カルロス・ゴーン被告が日産自動車<7201>に続いて仏ルノーの会長兼CEO職の解任に追い込まれそうだ。ゴーン被告は日産からの内部通報によって東京地検特捜部に逮捕、起訴され、勾留が長引いている。ゴーン被告が容疑を全面否認していることから、勾留はさらに長期化する可能性が高い。

昨年末に保釈されたグレッグ・ケリー元日産代表取締役は海外渡航を禁止されており、ゴーン被告が保釈されてもフランスに本社があるルノーのCEO職を務めるのは難しい状況だ。

仏政府が「ゴーン切り」に踏み切った理由

ルノーの最大株主であるフランス政府は、これまで「推定無罪の原則がある」と静観していた。だがブリュノ・ル・メール経済・財務大臣は2019年1月16日、テレビインタビューで「ゴーンCEOが長期間にわたって業務に復帰できないのであれば、新体制へ移行する必要がある」と明言。「ゴーン解任」の流れが表面化した。

一部には「ゴーン被告が日産を実質支配するルノーのCEOを解任されれば、日産の最大の懸念は解消する」との見方もあるが、それは極めて甘い観測だろう。

ルノーにゴーンCEOの解任を求めたル・メール経済・財務相(仏大使館ホームページより)

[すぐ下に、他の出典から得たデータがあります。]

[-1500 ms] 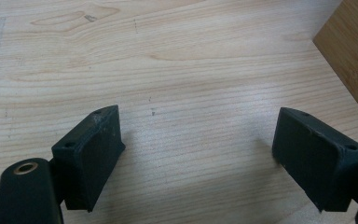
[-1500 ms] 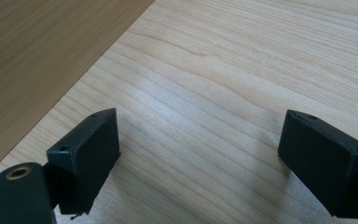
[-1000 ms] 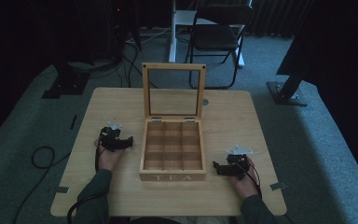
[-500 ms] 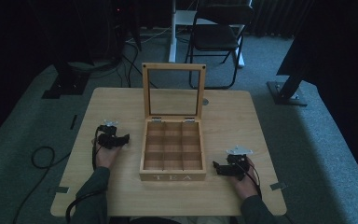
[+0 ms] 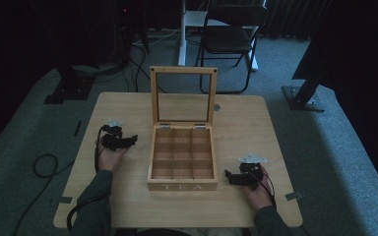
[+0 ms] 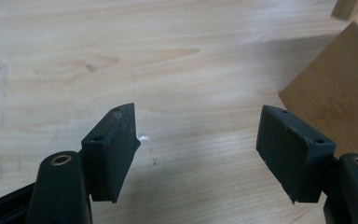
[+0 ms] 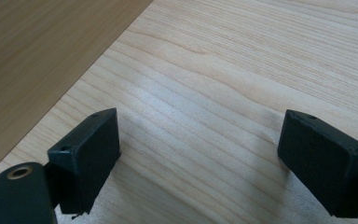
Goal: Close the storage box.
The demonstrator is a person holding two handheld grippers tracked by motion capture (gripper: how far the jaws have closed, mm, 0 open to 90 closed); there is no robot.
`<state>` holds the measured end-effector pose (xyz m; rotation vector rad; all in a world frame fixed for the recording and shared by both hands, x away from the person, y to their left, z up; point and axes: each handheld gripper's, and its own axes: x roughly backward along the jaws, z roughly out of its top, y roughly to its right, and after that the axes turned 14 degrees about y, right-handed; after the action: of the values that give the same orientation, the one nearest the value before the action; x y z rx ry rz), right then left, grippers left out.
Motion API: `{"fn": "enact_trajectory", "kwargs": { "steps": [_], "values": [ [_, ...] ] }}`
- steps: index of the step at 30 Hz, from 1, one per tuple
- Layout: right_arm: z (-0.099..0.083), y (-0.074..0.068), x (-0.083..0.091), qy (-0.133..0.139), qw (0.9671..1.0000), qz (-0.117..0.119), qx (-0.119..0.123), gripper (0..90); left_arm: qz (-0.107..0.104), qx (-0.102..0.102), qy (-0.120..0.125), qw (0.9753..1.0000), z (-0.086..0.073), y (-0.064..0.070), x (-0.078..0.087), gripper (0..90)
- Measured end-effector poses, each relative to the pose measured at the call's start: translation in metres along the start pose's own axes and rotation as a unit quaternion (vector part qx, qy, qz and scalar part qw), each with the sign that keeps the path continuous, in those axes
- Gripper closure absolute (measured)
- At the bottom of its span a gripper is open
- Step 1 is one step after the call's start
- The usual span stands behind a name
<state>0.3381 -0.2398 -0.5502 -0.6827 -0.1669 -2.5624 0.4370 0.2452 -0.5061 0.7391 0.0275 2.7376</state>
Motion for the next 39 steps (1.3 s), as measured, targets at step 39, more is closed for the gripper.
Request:
{"fn": "enact_trajectory", "kwargs": {
  "steps": [39],
  "values": [
    [0.000,0.000,0.000,0.000,1.0000,0.002,0.002,12.4,-0.021,-0.015,0.077,0.9967,0.075,0.019,0.019,32.2]
  ]
}}
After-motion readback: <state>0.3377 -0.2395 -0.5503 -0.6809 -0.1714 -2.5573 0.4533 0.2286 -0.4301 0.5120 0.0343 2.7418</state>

フランス政府が強く求めてきたルノー・日産の経営統合に反対する急先鋒が、ゴーン被告であったことを忘れてはいけない。2017年には「フランス政府がルノーの筆頭株主であり続ける限り、日産はいかなる資本構成の変動も受け入れない」と、政府を強く牽制(けんせい)していたほどだ。

結局、フランス政府から解任圧力を受けたゴーン被告が、2018年2月に渋々ながら日産との経営統合を進めることを受け入れてルノー会長に再任された。もともと反対だったゴーン被告が、積極的に経営統合を進めるはずもない。2022年の任期ぎりぎりまで、経営統合を先送りする可能性が高かった。